この一瞬で憔悴しきった心と体を叩き、僕は現実と向き合うことにした。
「こんにちは、渡辺君。2度見なんてしちゃって・・・・・・・・そんなに私が美しかったの?」
「・・・・ハ・・・・・・・・ハハッ!」
僕には軽快な声で笑うことしか出来なかった。
「・・・・・・・・ねぇ。そんなことより。・・・・・・・・あの娘が言う『日本人形』って・・・・・・・・だ・れ・の・こ・とぉ?」
訥々と語る喜色満面の黒髪ロングの美少女は首を少し傾け僕の方へゆっくりと歩み始める。
そのシルクの様な髪の毛が首を傾けているせいで目や頬などにかかり、顔に陰影をつける。

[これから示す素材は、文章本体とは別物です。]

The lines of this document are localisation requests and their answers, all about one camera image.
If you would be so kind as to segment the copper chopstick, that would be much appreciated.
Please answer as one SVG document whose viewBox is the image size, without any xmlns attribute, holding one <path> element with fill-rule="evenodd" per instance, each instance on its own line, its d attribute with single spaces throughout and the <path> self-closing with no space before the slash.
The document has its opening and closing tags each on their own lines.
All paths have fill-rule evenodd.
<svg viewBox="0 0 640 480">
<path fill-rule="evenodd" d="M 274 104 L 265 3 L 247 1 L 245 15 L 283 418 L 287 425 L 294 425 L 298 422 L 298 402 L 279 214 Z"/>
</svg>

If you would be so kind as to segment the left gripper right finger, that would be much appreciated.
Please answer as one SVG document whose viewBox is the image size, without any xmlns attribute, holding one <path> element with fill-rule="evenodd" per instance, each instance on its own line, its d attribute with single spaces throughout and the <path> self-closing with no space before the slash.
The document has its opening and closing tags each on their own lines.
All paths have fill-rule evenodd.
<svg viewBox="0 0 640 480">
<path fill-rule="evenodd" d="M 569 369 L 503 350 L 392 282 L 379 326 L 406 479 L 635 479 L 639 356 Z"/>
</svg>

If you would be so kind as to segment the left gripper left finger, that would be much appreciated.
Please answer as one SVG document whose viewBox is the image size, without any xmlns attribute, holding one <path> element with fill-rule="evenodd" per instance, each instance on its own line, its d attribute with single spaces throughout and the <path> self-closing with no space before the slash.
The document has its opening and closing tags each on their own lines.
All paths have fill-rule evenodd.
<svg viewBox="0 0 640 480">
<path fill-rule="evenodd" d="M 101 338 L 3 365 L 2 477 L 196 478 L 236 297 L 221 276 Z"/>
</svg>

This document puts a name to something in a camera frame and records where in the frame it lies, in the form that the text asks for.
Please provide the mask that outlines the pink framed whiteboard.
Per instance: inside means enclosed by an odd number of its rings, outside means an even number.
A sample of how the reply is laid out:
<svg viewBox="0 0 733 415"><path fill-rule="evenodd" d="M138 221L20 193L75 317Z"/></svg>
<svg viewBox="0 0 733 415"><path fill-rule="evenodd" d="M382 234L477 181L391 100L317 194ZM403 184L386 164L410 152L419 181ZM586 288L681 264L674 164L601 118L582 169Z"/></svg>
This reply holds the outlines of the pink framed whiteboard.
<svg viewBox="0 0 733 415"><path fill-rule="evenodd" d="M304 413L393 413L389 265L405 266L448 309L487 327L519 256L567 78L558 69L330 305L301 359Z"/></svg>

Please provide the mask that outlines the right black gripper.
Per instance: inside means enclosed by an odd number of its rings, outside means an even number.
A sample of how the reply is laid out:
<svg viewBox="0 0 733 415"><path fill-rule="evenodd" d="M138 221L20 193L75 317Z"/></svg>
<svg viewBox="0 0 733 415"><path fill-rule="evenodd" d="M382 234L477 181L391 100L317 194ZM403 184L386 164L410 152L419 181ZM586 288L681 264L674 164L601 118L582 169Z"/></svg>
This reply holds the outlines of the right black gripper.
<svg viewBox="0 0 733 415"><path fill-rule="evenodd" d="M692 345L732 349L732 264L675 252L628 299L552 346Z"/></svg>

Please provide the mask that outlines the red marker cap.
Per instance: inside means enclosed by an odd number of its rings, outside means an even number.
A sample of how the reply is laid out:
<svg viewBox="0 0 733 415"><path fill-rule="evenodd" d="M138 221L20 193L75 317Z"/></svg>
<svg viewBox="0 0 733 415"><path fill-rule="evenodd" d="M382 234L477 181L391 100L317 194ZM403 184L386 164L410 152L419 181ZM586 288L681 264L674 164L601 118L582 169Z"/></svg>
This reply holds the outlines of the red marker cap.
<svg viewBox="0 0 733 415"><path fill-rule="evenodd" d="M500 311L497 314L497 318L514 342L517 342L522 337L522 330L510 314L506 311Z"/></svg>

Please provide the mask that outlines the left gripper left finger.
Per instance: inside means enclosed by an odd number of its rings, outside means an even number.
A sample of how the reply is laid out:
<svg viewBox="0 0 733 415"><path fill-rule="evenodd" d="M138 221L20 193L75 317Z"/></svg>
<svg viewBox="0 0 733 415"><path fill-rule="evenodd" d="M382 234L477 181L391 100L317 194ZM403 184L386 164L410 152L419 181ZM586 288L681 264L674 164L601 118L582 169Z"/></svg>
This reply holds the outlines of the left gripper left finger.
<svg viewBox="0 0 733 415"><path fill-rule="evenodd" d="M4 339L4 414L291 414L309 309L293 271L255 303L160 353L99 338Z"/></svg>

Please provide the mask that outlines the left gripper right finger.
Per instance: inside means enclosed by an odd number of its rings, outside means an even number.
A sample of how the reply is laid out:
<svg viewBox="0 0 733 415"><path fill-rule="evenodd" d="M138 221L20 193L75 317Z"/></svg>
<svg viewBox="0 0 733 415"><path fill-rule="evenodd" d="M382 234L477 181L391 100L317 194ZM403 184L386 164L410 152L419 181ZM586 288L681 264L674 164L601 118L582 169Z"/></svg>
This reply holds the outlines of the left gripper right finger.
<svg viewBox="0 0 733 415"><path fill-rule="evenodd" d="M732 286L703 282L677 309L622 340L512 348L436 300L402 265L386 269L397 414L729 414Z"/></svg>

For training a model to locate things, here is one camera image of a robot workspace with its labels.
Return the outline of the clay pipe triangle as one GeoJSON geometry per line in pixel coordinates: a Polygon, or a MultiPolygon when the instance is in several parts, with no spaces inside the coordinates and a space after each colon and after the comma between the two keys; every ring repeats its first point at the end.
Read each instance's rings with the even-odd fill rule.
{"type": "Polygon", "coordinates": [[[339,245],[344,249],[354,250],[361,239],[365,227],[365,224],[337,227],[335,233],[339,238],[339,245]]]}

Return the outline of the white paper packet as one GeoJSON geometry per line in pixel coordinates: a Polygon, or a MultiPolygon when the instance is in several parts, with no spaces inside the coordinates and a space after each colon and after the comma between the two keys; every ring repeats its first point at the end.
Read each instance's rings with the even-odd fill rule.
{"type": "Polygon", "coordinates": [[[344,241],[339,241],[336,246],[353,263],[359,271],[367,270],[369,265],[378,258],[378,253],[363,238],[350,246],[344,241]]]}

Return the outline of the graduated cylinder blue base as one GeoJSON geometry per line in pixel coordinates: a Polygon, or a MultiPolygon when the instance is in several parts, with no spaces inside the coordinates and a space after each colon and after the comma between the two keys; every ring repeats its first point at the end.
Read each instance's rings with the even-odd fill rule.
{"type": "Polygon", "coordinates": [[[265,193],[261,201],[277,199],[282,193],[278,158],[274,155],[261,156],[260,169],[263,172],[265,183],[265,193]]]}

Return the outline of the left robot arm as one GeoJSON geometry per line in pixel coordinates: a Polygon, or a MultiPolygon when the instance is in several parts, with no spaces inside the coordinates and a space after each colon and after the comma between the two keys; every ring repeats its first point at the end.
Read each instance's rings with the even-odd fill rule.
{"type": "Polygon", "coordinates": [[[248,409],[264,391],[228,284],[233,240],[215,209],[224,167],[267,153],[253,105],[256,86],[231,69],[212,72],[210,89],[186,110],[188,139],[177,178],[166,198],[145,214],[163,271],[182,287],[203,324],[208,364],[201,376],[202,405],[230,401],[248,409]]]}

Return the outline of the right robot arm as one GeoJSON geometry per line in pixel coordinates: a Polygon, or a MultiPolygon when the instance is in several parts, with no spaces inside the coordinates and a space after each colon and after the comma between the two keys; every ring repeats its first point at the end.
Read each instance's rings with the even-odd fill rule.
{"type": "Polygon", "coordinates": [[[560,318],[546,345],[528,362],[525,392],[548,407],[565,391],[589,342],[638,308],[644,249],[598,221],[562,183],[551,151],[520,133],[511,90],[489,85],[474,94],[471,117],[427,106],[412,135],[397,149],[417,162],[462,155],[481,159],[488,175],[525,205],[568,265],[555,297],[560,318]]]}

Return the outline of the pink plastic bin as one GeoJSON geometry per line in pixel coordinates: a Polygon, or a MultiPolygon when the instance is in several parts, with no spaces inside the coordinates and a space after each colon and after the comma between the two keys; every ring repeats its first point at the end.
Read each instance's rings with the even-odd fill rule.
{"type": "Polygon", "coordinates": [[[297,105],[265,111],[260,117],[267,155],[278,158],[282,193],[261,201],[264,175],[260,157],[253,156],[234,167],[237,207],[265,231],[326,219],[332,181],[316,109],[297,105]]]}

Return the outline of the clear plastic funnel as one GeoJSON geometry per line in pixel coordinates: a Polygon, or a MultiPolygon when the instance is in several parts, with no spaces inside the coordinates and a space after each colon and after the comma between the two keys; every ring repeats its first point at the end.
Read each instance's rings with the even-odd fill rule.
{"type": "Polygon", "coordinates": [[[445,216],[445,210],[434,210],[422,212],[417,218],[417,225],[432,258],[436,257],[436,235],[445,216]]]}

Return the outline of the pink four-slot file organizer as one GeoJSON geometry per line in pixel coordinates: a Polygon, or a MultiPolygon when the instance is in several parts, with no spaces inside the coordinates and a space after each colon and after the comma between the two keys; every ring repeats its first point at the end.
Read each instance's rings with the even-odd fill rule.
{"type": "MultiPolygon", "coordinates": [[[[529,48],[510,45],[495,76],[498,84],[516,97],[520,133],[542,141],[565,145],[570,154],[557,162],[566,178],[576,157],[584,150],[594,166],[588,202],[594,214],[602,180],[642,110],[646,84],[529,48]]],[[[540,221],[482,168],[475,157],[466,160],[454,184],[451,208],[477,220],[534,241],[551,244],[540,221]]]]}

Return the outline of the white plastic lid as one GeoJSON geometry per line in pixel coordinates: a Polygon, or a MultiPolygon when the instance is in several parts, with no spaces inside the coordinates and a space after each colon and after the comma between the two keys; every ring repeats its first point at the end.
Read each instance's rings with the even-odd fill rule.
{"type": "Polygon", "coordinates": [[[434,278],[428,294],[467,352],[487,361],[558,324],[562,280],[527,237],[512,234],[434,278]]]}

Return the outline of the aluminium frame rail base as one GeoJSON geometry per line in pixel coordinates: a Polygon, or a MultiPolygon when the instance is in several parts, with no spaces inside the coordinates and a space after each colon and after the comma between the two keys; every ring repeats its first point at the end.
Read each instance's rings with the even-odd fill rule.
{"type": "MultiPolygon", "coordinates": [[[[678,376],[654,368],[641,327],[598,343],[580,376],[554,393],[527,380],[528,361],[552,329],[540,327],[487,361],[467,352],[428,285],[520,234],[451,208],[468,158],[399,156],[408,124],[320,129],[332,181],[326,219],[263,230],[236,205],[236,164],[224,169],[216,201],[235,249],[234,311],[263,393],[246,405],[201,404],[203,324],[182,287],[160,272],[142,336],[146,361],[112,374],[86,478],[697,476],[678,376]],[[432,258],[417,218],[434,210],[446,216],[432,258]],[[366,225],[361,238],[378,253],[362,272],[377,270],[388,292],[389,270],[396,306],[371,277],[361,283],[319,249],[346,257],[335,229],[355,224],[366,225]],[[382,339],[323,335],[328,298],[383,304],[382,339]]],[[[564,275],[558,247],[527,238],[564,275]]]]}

そのせいもあってかまるで井戸から出てきたあいつが『きっと来る』を彷彿とさせた。
「本当に誰の事なんでしょうか。あいつ変な奴だからたまに突拍子もなくとんでもない事言うんですよねぇ。僕の目には超絶美人の黒髪ロング高校生と食欲の権化しか入っていません。」
所々声が上ずりながら、そして肩は緊張と恐怖で上がりながらも9割の本音を語る。
「・・・・・・・・っ!・・・・・・・・ちょ・・・・・・・・コホン。あ、あ、あああ、あたりまえじゃな」「ちょっと待つにゃ!」
カァァァっと何故か赤面しそれを隠すように無理やりいつものシニカルな表情を取り繕う黒髪ロング少女の発言を途中で遮る猫の大きな声。
一体何なんだ。せっかく収束しそうだったのに。
「『食欲の権化』って誰の事にゃ?」
「お前の事だが。」
僕の発言に黒髪以下略も首肯を繰り返す。
「朝から海鮮丼を掻きこむ奴なんてお前しかいないだろ。」
「お、おみゃえがあんな画像見せるから!朝食べるしかなくにゃったんだろうがにゃ!」
「なら焼けよ!魚は焼いてもうまいんだよ!生は臭いがきついんだよ!魚は、魚はもうこりごりだぁぁぁぁぁぁ!」
僕は頭を抱えた。
それと同時にグレイマンも頭を抱えていた。
グゥゥゥゥゥゥゥゥゥ。
「おい食欲!お前の腹は駄犬か?それとも獰猛犬か?いずれにしろ話が一向に進まないから一旦黙らせてくれ。」
「に・・・・・・・・にゃんだとぉ!これはタマじゃにゃい。あと今後タマの事を比喩するときは絶対にイヌでしにゃいで。絶対に。」
胸ぐらをつかむような勢いで語る猫が嘘を言っているようには思えなかった。
・・・・・・・・怖かった。のでこいつではない。
なら・・・・・・・・僕はもう1人の女性をちらり。
返ってきたのはニッコリ笑顔。
背後が崖かと勘違いしてしまうほどに怖気を感じた。
よって違う・・・・・・・・・・・・と思われる。
えーっと・・・・・・・・それじゃあ・・・・・・・・
僕たちの言い争いをぽかぁんとした表情で眺めていた警備員に視線を送る。
ブンブンと風を切るかのように手を振り返してきた。
それは『僕じゃない』という事を明確に伝えた。
・・・・・・・・はぁ。
やはり空気を読めないというか。期待を裏切らないというか。
もはや憤る気持ちも呆れる気持ちも超え、笑うことしか出来なかった。
「弁当、一緒に食おうぜ。」
「・・・・・・・・・・・・うん。」
あいつは重い頭をこくりと下げた。